## Exercise requirements:
From the line containing "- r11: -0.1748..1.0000" down to the line containing "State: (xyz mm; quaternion", copy out the entries below exactly, both lines included, and nothing else; pictures do not belong in the copy.

*** Information shown ***

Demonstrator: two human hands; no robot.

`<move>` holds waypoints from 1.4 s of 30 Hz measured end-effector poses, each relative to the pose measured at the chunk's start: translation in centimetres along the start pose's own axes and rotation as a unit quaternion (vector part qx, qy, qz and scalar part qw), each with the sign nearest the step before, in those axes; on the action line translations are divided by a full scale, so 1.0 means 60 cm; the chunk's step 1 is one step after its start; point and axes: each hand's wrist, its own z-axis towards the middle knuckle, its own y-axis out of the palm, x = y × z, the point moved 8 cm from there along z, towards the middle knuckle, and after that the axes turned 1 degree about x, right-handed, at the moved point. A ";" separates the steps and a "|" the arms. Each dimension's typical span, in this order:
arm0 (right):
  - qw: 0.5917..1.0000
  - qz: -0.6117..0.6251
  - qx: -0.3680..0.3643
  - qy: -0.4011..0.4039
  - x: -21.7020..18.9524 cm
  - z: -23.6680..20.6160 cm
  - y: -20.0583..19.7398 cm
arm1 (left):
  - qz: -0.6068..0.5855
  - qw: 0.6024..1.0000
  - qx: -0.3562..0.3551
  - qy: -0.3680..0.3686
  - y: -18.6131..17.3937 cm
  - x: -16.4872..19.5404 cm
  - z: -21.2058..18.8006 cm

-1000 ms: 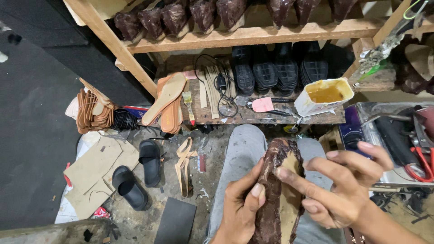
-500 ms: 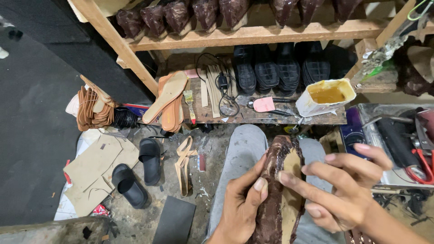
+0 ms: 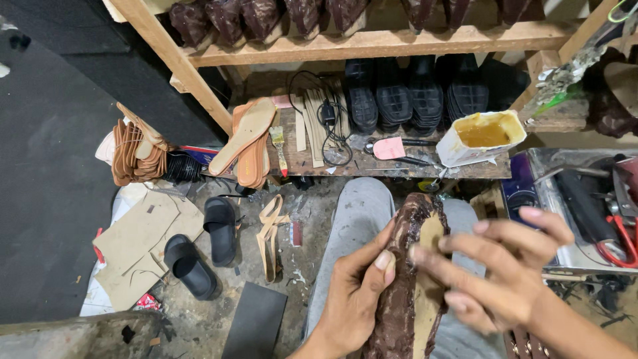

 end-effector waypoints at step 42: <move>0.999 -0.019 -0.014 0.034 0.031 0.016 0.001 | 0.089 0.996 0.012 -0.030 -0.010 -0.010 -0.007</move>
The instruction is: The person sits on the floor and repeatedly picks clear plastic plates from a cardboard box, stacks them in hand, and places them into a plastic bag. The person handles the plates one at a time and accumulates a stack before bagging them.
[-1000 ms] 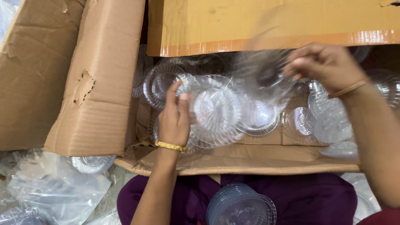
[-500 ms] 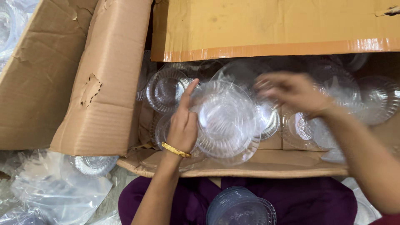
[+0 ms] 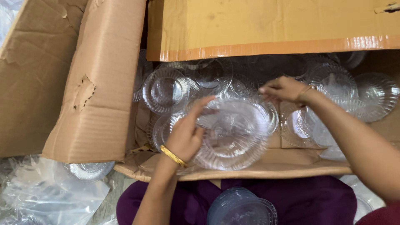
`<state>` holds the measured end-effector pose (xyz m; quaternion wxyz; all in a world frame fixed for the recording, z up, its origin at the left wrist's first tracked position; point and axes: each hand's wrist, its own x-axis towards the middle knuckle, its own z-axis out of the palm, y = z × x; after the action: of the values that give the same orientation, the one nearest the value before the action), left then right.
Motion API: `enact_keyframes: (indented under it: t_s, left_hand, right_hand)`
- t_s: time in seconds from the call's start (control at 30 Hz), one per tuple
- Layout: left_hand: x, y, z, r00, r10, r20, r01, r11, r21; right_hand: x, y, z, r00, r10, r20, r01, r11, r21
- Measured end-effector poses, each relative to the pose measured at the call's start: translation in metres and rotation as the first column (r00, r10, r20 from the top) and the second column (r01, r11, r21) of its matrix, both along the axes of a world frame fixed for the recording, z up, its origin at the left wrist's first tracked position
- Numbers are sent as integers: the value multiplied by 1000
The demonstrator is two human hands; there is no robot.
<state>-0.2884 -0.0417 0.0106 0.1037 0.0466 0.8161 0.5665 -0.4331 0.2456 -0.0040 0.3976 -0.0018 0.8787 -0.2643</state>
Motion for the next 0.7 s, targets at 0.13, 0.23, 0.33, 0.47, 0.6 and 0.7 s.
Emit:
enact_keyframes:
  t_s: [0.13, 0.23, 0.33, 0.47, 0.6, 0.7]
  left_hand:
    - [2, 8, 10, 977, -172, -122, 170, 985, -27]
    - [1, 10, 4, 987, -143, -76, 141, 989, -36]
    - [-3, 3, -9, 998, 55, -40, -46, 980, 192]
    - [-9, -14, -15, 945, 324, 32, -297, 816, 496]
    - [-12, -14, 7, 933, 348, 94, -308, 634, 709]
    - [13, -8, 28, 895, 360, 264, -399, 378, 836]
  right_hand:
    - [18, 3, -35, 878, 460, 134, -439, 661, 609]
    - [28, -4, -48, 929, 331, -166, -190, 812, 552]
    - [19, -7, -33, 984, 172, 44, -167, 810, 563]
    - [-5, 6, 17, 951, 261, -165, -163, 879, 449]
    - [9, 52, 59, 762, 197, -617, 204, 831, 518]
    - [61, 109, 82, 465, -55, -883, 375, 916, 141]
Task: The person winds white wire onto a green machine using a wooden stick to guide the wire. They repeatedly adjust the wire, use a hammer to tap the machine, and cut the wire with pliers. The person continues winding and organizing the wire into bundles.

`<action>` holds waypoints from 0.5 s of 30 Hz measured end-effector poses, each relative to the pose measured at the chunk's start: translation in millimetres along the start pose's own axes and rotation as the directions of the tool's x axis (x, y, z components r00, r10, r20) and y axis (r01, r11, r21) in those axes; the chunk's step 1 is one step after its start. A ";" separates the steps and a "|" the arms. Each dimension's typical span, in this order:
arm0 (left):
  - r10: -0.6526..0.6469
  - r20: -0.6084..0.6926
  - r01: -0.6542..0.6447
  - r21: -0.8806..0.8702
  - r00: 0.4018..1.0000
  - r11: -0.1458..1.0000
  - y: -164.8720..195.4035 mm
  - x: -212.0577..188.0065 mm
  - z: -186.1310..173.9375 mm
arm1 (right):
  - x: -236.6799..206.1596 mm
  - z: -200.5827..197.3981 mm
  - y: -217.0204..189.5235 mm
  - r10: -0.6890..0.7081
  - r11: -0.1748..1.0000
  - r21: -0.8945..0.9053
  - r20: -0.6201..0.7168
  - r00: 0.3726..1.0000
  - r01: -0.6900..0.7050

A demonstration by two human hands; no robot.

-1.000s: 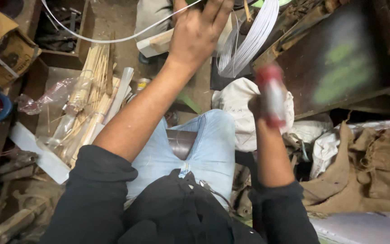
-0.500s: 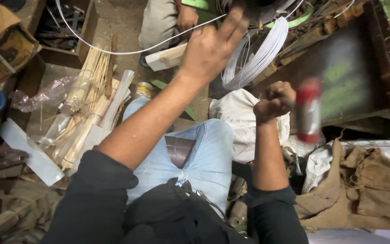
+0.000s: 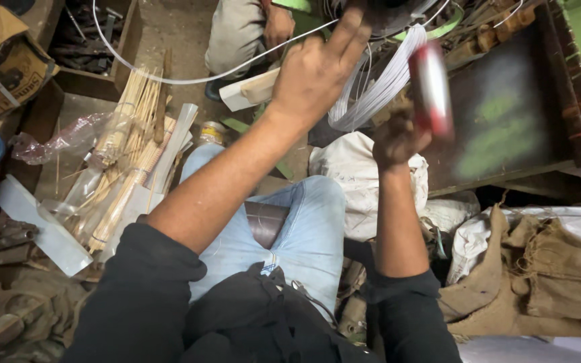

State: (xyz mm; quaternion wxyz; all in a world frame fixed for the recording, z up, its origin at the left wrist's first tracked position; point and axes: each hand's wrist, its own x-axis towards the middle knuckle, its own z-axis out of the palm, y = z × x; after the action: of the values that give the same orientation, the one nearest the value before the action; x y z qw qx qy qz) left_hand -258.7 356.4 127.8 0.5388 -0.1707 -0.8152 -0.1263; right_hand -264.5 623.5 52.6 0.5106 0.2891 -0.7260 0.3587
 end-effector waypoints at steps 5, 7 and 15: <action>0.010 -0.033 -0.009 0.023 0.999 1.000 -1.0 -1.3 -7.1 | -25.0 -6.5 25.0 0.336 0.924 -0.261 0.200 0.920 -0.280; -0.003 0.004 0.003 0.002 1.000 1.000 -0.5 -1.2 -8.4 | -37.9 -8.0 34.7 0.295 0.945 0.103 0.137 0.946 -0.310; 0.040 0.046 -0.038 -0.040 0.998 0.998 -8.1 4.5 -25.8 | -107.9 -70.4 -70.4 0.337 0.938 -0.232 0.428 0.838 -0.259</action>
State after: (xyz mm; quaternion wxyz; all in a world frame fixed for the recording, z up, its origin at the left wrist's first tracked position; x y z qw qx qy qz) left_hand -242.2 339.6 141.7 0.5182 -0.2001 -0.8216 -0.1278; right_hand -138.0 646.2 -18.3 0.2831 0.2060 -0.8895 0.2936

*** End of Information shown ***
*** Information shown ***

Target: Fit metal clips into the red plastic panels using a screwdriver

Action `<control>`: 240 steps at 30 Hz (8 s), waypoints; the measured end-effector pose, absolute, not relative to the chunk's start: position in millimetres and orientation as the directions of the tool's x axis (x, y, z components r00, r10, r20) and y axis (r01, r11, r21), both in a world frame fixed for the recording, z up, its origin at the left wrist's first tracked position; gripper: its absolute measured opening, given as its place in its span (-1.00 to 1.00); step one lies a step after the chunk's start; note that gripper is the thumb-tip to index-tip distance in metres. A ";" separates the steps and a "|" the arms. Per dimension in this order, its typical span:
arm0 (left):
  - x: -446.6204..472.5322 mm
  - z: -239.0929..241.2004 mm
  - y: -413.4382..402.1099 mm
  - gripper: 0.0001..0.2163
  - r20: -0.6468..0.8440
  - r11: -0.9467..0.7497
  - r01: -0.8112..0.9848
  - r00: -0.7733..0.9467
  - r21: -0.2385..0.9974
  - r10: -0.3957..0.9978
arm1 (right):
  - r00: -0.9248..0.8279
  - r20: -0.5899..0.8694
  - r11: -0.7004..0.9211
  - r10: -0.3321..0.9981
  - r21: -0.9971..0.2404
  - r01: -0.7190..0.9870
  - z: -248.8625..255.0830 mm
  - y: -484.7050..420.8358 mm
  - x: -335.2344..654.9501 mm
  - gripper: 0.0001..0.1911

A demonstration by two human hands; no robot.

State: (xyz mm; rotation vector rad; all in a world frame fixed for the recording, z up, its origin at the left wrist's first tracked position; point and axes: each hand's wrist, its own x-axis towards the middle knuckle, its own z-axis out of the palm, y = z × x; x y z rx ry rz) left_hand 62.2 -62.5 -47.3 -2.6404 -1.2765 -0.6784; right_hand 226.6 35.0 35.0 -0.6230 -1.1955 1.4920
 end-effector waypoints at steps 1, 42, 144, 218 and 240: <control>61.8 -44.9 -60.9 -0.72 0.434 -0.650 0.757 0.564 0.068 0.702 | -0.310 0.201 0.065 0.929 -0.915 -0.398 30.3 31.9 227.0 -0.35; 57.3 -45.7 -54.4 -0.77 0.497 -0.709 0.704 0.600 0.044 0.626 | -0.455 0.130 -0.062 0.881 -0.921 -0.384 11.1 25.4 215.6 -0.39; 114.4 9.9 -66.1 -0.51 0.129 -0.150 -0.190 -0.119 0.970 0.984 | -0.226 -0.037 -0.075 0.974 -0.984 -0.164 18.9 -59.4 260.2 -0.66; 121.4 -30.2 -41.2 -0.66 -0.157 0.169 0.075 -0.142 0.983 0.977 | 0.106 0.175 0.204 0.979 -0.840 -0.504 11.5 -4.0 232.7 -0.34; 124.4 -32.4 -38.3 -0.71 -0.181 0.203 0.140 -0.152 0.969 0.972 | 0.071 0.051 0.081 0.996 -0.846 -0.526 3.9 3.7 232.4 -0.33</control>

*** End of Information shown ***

## Task solution:
  - r11: -0.1748..1.0000
  - r21: -0.8945..0.9053
  - r20: -0.6201..0.7168
  - r00: 0.3726..1.0000
  - r01: -0.6900..0.7050

A demonstration by two human hands; no robot.

-1.000s: 
-0.500s: 
+0.000s: 

State: (xyz mm; quaternion wxyz; all in a world frame fixed for the recording, z up, its origin at the left wrist's first tracked position; point and axes: each hand's wrist, its own x-axis towards the middle knuckle, its own z-axis out of the palm, y = z × x; after the action: of the values that give the same orientation, the one nearest the value before the action; x y z qw qx qy qz) left_hand -258.7 356.4 127.8 0.5388 -0.1707 -0.8152 -0.1263; right_hand -264.5 623.5 52.6 0.5106 0.2891 -0.7260 0.3587

This is the complete answer to the exercise.